Inferring recent positive and balancing selection in the marmoset genome

With the null thresholds, we applied the inference schema discussed above with SweepFinder2 and B0MAF on the empirical autosomal data. We performed sweep inference at each SNP and balancing selection inference across 1 kb windows, with a step size of 50 bp. We manually curated our candidate loci by identifying genes under the significant likelihood surface, and evaluated the obtained dataset via the NCBI database (Sayers et al. 2022) and Expression Atlas (Madeira et al. 2022) in order to identify function and expression patterns in different primate species. Additionally, we used the Database for Annotation, Visualization, and Integrated Discovery (DAVID; Ma et al. 2023) to perform a gene ontology analysis (The Gene Ontology Consortium et al. 2023).

Identifying synonymous and non-synonymous mutations

Extensive genome fragmentation can impact comparative genomic analyses.
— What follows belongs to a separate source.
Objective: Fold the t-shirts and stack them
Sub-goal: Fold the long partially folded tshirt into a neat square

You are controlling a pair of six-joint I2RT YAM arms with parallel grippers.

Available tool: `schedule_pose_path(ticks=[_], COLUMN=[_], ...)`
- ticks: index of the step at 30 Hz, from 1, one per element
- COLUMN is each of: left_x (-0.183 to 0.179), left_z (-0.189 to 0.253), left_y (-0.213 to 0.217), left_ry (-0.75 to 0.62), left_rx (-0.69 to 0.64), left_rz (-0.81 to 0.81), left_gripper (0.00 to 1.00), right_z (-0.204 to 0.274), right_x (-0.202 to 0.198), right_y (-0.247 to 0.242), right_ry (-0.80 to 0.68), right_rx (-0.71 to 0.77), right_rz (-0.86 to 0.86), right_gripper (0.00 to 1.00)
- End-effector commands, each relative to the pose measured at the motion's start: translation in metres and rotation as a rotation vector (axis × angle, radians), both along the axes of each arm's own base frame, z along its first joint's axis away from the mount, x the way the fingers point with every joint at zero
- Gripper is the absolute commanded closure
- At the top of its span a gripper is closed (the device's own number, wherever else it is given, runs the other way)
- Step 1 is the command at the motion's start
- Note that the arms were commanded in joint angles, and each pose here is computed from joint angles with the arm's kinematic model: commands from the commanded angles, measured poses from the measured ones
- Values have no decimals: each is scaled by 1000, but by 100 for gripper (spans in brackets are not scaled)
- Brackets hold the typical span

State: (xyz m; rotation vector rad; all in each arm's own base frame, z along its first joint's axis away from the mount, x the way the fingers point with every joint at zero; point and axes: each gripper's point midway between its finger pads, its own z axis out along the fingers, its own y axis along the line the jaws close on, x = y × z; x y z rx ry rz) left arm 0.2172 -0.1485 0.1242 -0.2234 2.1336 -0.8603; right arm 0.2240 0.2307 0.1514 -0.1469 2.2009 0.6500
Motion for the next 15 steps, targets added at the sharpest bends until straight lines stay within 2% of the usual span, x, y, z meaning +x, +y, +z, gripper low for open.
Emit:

As many primate genome assemblies present in the 447-way multiple species alignment are currently still at the scaffold (rather than chromosome) level, we limited our analyses to a subset of high-quality genomes representing different branches along the primate clade, with humans (hg38; Schneider et al. 2017) as a representative for the haplorrhines, common marmosets (mCalJa1.2.pat.X; Yang et al. 2021) as a representative for the platyrrhines, and aye-ayes (DMad_hybrid; Versoza and Pfeifer 2024) as a representative for strepsirrhines. Additionally, we further curated the alignments to only include exonic regions of the genes identified by SweepFinder2 (n = 35) using the genome annotation of the common marmoset assembly (Yang et al. 2021) and the hal2maf function implemented in Cactus v.2.9.3 (Armstrong et al. 2020). Using a custom script, we identified fixed differences between marmosets and both humans and aye-ayes (i.e., positions at which both humans and aye-ayes carry the same nucleotide but marmosets carry a different nucleotide), removing any sites known to segregate in the species. We then utilized SnpEff v.5.2.1 (Cingolani et al. 2012) to identify synonymous (i.e., SYNONYMOUS_CODING, SYNONYMOUS_START, and SYNONYMOUS_STOP) and non-synonymous (i.e., NON_SYNONYMOUS_CODING, NON_SYNONYMOUS_START, and NON_SYNONYMOUS_STOP) mutations.

Identifying highly divergent genes

We calculated mean divergence per gene, and performed gene functional analysis using DAVID (Ma et al. 2023) on the subset of genes that overlapped between sweep candidates, and those with a mean divergence value greater than the 75th, 95th, and 99th percentiles of neutral divergence.

Results and discussion

Utilizing patterns of exonic divergence to infer the DFE in common marmosets

To quantify fine-scale exonic divergence, we first updated the common marmoset genome included in the 447-way mammalian multiple species alignment (Zoonomia Consortium 2020) to the current reference genome available on NCBI (Yang et al. 2021), before retrieving substitutions along the marmoset branch. Examining the dataset, we found that only a small number of exons exhibited rates of exonic fixation higher than the maximum neutral divergence observed in non-coding regions (Soni et al. 2025b) in 1 Mb windows, whereas no exons exceeded the maximum neutral divergence observed in 1 kb windows (Supplementary Fig. S1)—an anticipated observation given the pervasiveness of purifying selection in functional regions (Charlesworth et al. 1993).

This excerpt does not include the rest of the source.